= TASK TO CARRY OUT =
Whenever a line of the material contains the string "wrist", it should be copied.

= DATA SHOWN =
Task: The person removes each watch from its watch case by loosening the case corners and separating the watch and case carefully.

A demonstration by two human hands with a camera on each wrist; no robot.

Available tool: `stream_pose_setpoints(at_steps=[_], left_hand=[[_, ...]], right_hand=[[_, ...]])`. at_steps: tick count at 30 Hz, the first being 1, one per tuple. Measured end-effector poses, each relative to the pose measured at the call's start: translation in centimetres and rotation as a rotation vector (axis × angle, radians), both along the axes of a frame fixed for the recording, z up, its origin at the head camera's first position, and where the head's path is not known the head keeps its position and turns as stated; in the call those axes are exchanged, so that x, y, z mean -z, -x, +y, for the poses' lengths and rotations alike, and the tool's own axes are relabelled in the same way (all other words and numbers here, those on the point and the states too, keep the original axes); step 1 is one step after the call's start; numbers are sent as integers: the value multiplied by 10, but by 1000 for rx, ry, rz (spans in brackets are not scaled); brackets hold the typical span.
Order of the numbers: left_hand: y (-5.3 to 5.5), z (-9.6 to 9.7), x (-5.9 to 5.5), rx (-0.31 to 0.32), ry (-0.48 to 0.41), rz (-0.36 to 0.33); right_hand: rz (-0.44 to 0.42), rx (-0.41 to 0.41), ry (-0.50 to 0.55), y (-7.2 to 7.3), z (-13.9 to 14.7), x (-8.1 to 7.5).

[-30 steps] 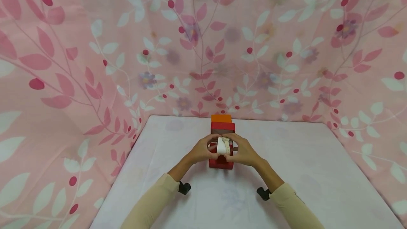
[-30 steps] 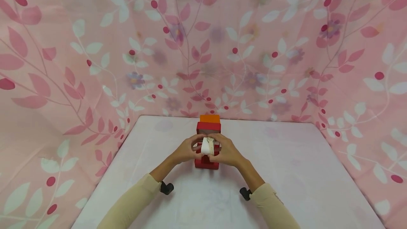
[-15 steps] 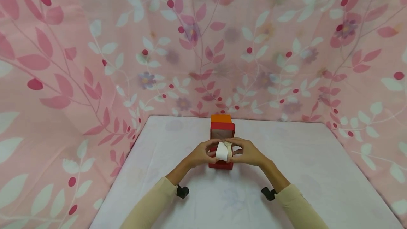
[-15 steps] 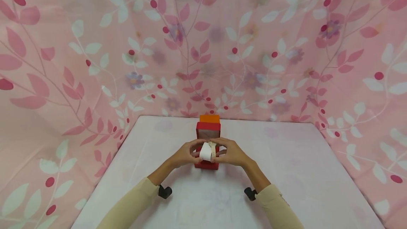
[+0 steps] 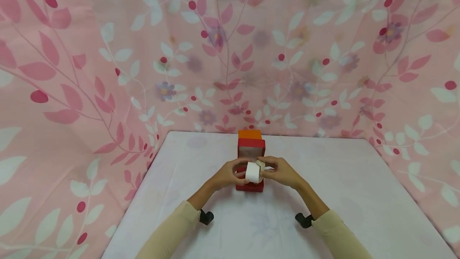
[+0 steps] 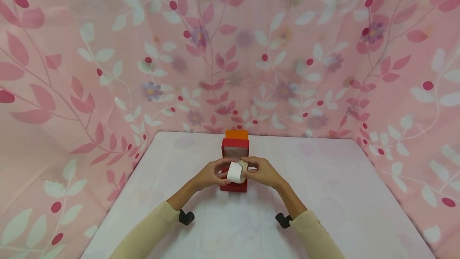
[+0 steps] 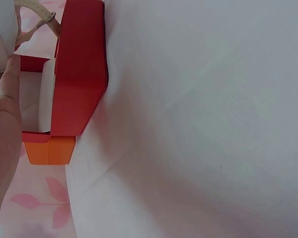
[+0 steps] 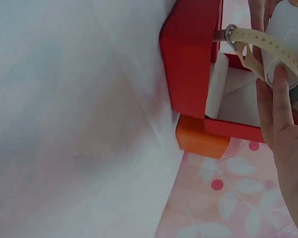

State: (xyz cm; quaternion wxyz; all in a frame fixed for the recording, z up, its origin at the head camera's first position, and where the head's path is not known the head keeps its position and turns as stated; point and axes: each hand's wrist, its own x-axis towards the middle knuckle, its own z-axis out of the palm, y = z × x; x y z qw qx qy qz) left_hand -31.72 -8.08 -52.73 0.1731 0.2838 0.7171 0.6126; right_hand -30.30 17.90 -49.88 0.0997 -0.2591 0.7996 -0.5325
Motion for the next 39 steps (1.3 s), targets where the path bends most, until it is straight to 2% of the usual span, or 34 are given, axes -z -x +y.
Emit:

= TASK RESPONSE =
A demonstration by two human hands with a camera on each wrist; no robot.
State: (xyz cm; quaternion wxyz; all in a frame fixed for the recording, z up, its origin at the head camera's first position, and where the head's path is not known the head keeps its position and turns as stated; point and axes: each hand's wrist, its own x-axis towards the middle knuckle, its own z-axis out of the palm, y = z × x; x y z qw qx qy qz) left_hand -31.72 -8.08 -52.73 0.1731 0.2838 0.7171 0.6126; right_hand -30.30 17.90 -49.88 0.0997 -0.2591 0.7996 -0.5325

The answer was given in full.